Whether you're planning a move or you simply need a place to keep your paintings for a while, renting a storage unit can be the perfect solution. But you don't want to just toss artwork in the trunk and haul it to the closest facility. There are a few key things you need to know to protect your prized possessions from damage. Here's how to keep your paintings and pictures in good condition while they're in self-storage.
If you're a cleaning fanatic, you'll love this first step. If not, consider it a small but worthwhile investment of your time. It's likely you have the necessary tools around the house, but if not, once again, it's worth the few extra dollars to get what you need.
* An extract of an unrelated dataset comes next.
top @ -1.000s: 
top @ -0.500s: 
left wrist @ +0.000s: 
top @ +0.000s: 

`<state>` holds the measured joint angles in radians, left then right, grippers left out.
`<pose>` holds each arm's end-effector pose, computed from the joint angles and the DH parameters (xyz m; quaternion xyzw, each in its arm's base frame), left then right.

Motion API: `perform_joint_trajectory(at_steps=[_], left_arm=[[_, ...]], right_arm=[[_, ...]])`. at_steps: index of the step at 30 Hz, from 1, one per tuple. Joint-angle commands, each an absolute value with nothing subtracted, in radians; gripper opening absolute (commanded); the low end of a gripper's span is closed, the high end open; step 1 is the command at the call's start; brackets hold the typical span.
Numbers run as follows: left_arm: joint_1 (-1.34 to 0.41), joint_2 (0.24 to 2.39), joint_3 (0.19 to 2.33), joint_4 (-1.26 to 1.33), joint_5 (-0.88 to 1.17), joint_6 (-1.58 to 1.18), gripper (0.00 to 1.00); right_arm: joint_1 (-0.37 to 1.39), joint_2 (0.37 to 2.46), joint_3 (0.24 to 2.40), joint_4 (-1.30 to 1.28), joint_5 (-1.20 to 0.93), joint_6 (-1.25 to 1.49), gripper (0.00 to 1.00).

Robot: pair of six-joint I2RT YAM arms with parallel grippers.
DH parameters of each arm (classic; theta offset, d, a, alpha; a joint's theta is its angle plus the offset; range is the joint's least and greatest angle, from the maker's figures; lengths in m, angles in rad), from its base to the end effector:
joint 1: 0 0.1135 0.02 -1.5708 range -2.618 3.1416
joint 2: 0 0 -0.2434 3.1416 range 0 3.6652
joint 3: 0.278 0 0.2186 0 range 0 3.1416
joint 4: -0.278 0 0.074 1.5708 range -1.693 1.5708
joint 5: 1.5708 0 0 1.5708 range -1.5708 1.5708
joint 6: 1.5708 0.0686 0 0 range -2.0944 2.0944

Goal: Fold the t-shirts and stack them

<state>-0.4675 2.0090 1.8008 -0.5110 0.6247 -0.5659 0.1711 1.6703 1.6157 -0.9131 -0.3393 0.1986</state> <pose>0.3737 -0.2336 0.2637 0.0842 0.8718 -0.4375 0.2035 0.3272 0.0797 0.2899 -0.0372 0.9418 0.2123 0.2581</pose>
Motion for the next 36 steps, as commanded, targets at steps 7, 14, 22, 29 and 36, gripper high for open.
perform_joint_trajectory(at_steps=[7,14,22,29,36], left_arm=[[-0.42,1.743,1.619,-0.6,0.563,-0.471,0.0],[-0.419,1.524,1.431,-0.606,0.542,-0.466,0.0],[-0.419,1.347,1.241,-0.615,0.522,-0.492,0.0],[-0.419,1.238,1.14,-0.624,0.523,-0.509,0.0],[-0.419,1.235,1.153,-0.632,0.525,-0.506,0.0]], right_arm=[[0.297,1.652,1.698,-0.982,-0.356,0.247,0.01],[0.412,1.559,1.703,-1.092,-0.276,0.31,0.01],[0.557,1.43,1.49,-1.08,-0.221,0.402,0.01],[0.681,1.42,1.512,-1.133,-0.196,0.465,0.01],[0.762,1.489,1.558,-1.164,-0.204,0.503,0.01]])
Using a small, soft, artist's paintbrush, dust the surface and the edges of the painting. Move the brush in one direction as opposed to back and forth, as that could potentially dull the painting (this is only a danger if it's done hard over a long period of time).
It's also recommended that you use a brush that's made of animal hair as opposed to a synthetic one made from nylon or polyester. Those tend to be scratchier. You can use any size brush you wish, so long as it's dry and clean.
Things to avoid include feather dusters, cleaning products, and water.
Prepare for Packing
If at all possible, apply cardboard corner protectors to the edges of framed paintings before storing to protect them from damage. These can be purchased online and at most office supply stores, and they come in various sizes.
Pictures and paintings that aren't framed should be protected by glassine. This is a type of paper that looks similar to wax paper, but it's great for storing photographs, stamps, and other valuables that need to remain air- and water-tight. Be sure the glassine you purchase is pH neutral.
Try to avoid rolling up unframed paintings, as this could lead to creasing and make the paint chip away over time.
Pack for Storage
Framed artwork should be carefully wrapped in something that will keep it from getting damaged. The best materials to use are blankets, bubble wrap, or even felt wraps. Next, tape the material so that it stays put. You may need to use a strong tape like duct or mechanical tape on fabric wraps.
Unframed art is best protected when layered between cardboard or foam. Paintings that are shielded by glassine can even be sandwiched between plywood if you have some lying around. But cardboard is lighter and takes up less space if you have a lot of pictures going into storage.
Lastly, place the artwork in plastic bags and seal them shut.
Prepare the Storage Unit
Most artwork will do better in a climate-controlled unit because rapid fluctuations in temperature and humidity can cause paintings to warp and crack.
Experts recommend storing most artwork where the temperatures don't swing more than 20 degrees in either direction within 24 hours. Humidity swings of 20% or more should also be avoided.
Climate-controlled units may be a little more expensive, but they're better in the long run when it comes to protecting your valuables. No matter what type of unit you go with, here are a few tips to keep your paintings safe:
- Try not to stack the paintings on top of one another. Instead, use shelves that allow you to slide the artwork in on its side.
- Keep all artwork off the floor and walls, where moisture can accumulate.
- If storing your artwork on the floor is your only option, lay down boards or plastic to keep your paintings dry.
- If you end up with a facility that lacks climate control, try to choose one that's more likely to remain dry, like an end unit at the top of a hill.
- Avoid placing your paintings near windows and heating and cooling vents.